Last week, my wife and I visited the Chicago Art Institute. We both love art museums, and the Art Institute is one of the best in the world. While we were in a section of the museum that displays African art, we had a very strange encounter. We noticed a middle-aged white woman walking and talking with the gallery attendant for that section of the museum, a middle-aged black woman. When the two approached a particular display, my wife and I heard the white woman express her amazement at the “strong little kids wrestling that alligator.” Her comment surprised us, “is something like that in here?” We thought, “really?” As the women were leaving that display, my wife and I approached it to see what she was talking about. What we found was
something worth discussing, here. The white woman with the gallery attendant was commenting on the ceremonial head dress (above) that the museum suspects is from a tribe in either Benin, or Nigeria, west Africa. It depicts two warriors in a precarious position with their prey, a scaled anteater. The depiction is a proverb about life. The warriors are linked at the ankles, having caught their prey, but their prey leaps forward, leaving them in a predicament. They are off-balance, it is a struggle. Will the struggle end in failure, or will they recover? And in that way, the proverb is a lesson of the communal nature of life’s uncertainty; we overcome our struggles together, or will we fail, together. Whatever the outcome, our destinies are inextricably linked. The woman with the gallery attendant missed the proverb, terribly. She did not see what was before her eyes, what she saw was behind her eyes. Perhaps unknowingly, she replaced the African proverb illustrated before her by invoking the theme of the picaninny (here’s what she thought she was looking at). How did she do that? The picaninny is a historically racist caricature of black children. It is a loaded caricature, like aunt jemima, and uncle tom. Those racist caricatures reach deep into the history of America where the foundation for our interpretation of one another is set in the logics of race. Race logic continues to permeate the very fibers of society at every level, interpreting human value by reference to skin color. We cannot escape it, and we cannot avoid it. We’d like to think that jemima, uncle tom, and the picaninny are dead, but, they are alive and well, as the woman at the museum so aptly demonstrated. When she observed the African depiction of life and community, the history of interpretation that shaped her understanding of humanity spoke without her conscious awareness. The content that shapes our racialized understanding of one another is in the air all around us. Like all of us, she was saturated in it.

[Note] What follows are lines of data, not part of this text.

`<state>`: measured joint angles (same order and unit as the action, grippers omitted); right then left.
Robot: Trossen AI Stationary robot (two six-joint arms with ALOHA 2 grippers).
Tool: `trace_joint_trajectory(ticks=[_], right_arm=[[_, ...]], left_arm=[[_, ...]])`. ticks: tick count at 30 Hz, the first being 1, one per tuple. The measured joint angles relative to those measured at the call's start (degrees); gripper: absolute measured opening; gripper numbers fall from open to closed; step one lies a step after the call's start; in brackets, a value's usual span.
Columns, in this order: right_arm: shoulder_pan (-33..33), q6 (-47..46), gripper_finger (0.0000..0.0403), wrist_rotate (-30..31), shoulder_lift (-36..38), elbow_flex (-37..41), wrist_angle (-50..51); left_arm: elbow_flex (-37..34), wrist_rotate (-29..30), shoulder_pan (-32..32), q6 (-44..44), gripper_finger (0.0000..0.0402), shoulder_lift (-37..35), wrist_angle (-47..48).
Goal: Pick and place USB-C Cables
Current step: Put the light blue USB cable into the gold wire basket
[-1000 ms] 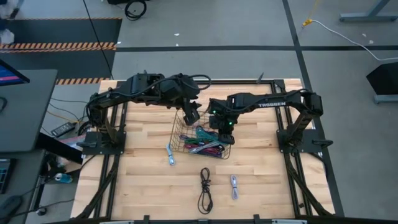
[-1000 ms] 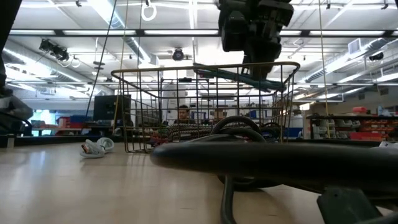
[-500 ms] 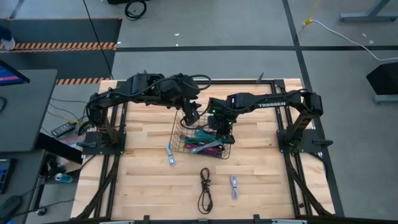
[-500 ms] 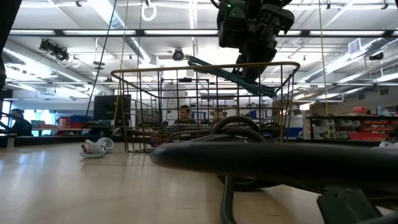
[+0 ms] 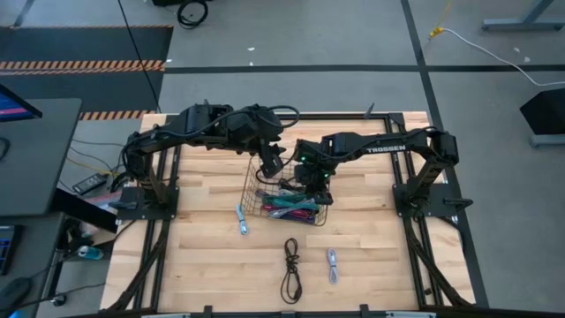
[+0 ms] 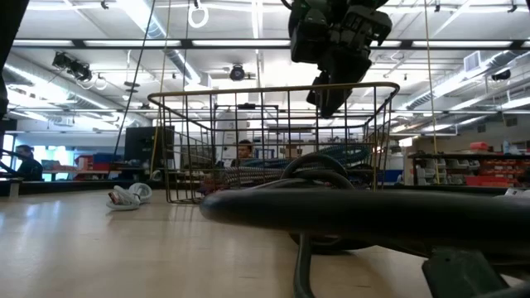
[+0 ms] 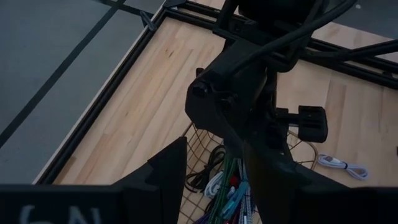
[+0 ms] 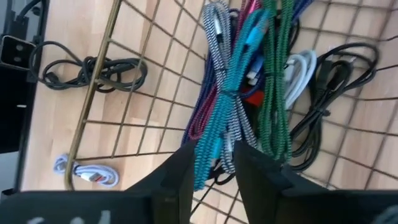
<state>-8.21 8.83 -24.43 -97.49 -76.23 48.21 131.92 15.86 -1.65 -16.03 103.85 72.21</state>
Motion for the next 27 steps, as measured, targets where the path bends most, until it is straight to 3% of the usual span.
trace_joint_trajectory(ticks=[5, 10, 22, 27], right_arm=[[-0.5, 0.7, 0.0121, 2.5, 0.0, -2.5, 0.4], [-2.2, 4.6, 0.0122, 4.6, 0.0, -10.8, 7.5], [-10.6, 15.1, 0.0122, 28.2, 0.1, -39.4, 30.8], [-16.8, 15.1, 0.0122, 33.8, 3.4, -44.7, 31.3]], left_arm=[[0.0, 0.0, 0.0, -0.4, 0.0165, 0.0, 0.0], [0.0, 0.2, 0.0, -1.8, 0.0165, 0.0, -0.1], [0.1, 0.7, -0.2, -5.3, 0.0165, -0.1, 1.7], [0.1, 4.2, -0.1, -8.9, 0.0165, -0.1, 5.0]])
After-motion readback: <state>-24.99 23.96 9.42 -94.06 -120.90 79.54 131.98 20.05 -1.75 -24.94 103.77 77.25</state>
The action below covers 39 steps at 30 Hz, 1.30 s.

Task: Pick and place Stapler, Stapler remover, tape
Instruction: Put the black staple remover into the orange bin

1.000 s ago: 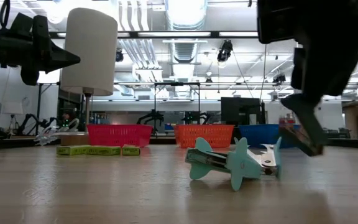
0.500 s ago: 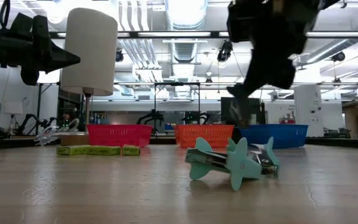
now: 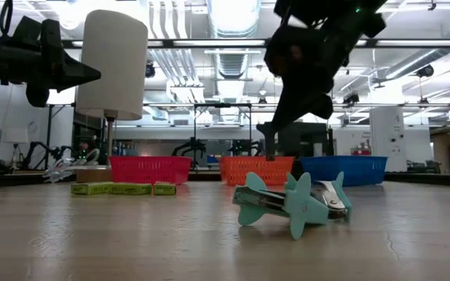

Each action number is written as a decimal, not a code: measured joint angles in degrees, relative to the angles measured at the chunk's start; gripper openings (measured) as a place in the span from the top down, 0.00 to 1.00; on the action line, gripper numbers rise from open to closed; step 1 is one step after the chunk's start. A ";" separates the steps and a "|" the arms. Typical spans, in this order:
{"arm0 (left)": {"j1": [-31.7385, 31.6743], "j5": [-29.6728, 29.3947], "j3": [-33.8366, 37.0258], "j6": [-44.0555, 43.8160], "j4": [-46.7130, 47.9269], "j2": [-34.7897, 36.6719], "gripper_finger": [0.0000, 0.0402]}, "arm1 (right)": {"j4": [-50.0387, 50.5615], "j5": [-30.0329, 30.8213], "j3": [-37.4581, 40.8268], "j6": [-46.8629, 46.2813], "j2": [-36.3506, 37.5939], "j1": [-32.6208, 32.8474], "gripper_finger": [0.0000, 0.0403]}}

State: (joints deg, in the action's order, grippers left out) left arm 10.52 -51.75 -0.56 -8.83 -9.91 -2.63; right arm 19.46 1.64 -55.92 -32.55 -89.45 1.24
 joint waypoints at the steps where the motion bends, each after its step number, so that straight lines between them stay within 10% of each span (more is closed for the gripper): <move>1: 0.00 0.00 0.00 -0.01 0.00 0.02 0.94 | 0.01 -0.01 0.00 0.47 0.00 -1.11 0.98; 39: 0.00 0.00 -0.01 0.00 0.09 0.01 0.94 | -0.77 0.05 -2.89 10.04 -1.44 -24.24 0.98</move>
State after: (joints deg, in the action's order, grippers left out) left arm 10.52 -51.75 -0.57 -8.83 -9.82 -2.62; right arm 18.69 1.69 -58.81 -22.51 -90.89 -23.00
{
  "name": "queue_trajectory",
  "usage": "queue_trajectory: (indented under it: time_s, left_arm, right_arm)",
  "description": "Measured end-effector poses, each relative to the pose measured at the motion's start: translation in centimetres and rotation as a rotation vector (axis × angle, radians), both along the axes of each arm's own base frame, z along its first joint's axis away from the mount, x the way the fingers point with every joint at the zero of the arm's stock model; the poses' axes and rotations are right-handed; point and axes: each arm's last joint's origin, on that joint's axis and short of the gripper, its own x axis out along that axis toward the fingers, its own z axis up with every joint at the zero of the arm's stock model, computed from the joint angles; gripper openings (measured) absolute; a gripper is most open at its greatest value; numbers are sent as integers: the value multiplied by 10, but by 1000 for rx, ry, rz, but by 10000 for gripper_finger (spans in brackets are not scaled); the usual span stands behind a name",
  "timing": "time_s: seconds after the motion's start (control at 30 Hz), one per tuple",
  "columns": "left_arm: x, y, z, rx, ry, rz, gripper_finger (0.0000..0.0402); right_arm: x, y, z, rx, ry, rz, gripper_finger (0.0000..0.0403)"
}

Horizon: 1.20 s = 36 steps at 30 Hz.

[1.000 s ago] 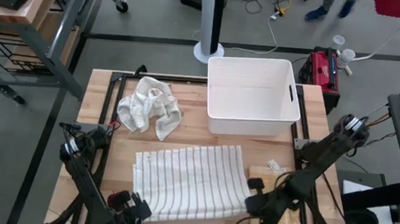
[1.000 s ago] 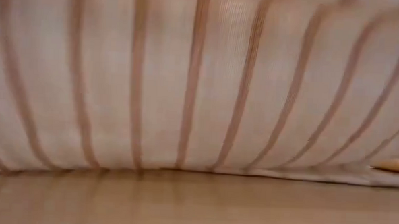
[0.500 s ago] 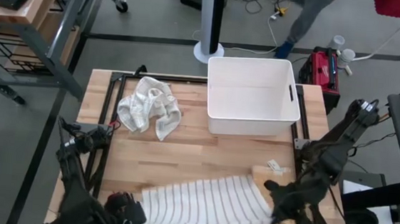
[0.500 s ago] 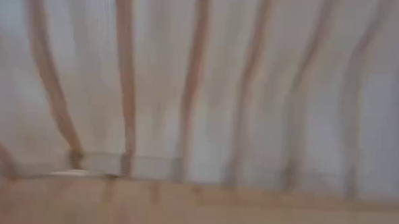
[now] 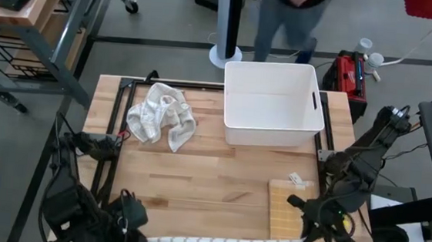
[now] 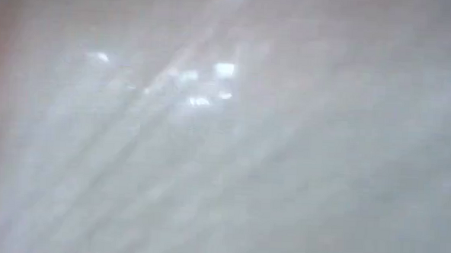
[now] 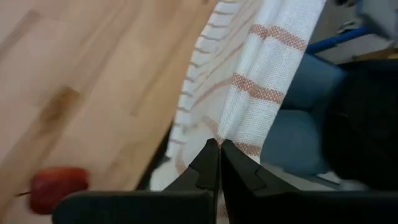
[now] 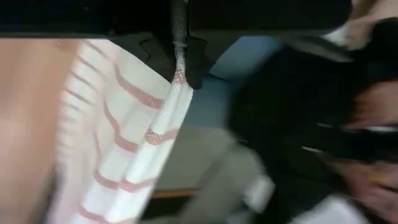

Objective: Fold towel
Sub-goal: Fold the white striped towel

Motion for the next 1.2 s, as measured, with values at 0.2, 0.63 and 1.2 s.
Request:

Here’s a troubling “for instance.” When I was a child, I used to chase the ice cream truck with my friends on my street (this might seem random, but stick with me). We all knew the song of the ice cream truck. Here’s the song I knew as a kid: But like so many things in society today, that very song is deeply rooted in our racist American history (here’s a recording of the original, very disturbing, song). It is a troubling narrative that continues to inform what we know (or think we know) about one another as white and black people. We can’t escape racism by ignoring the conversation, or by intentionally trying to be nice people. We have to be intentional with this history, facing it head on.

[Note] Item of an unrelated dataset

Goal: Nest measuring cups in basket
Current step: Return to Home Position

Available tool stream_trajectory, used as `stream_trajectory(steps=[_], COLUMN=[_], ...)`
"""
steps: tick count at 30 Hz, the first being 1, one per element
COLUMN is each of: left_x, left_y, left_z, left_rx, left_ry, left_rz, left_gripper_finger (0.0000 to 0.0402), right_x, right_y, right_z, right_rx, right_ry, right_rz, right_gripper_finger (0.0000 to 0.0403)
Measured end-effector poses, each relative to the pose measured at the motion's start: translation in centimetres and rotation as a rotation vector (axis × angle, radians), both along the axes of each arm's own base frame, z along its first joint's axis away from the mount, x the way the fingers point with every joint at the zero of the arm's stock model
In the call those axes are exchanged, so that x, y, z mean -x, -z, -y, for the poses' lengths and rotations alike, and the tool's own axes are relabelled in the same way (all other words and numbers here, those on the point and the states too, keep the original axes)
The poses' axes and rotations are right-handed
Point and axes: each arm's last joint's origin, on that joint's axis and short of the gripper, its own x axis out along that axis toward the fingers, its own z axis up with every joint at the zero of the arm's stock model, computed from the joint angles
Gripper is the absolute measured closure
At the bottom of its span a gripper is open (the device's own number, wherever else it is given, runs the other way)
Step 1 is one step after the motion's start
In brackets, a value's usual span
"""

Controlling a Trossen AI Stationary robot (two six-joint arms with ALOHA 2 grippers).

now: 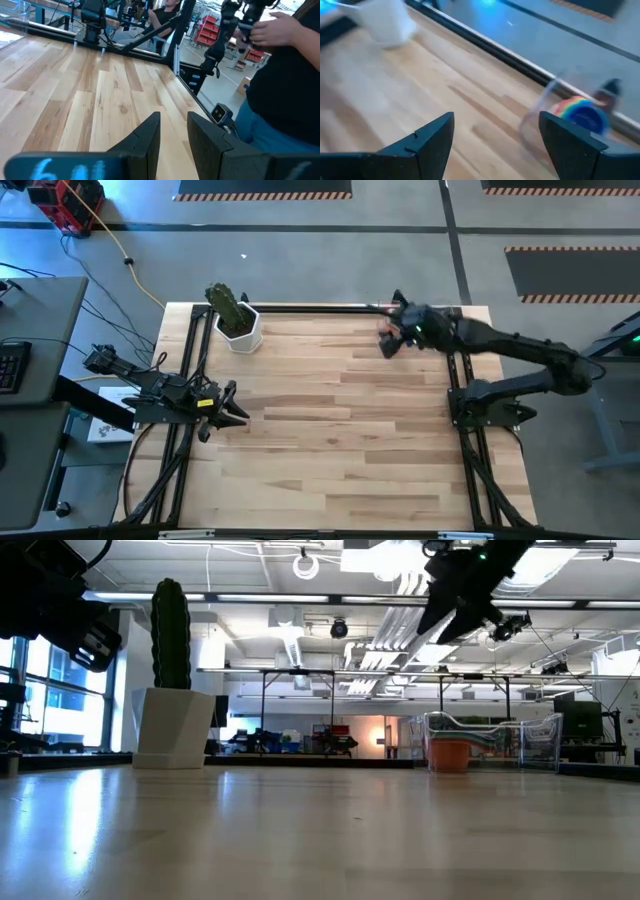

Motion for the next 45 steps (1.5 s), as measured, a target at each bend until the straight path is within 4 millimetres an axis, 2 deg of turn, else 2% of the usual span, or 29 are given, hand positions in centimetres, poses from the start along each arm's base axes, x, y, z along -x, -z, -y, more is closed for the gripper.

The white woman in the museum missed the beautiful proverb that was right in front of her, replacing wisdom from the ancestors with a grotesque caricature of racism. That was unfortunate, but unfortunate becomes tragic when we invoke that terrible history in the encounter with human beings. It happens without effort, just like breathing, because we are saturated with racism, and our worldview is shaped by it. That worldview won’t just go away, we have to be intentionally anti-racist.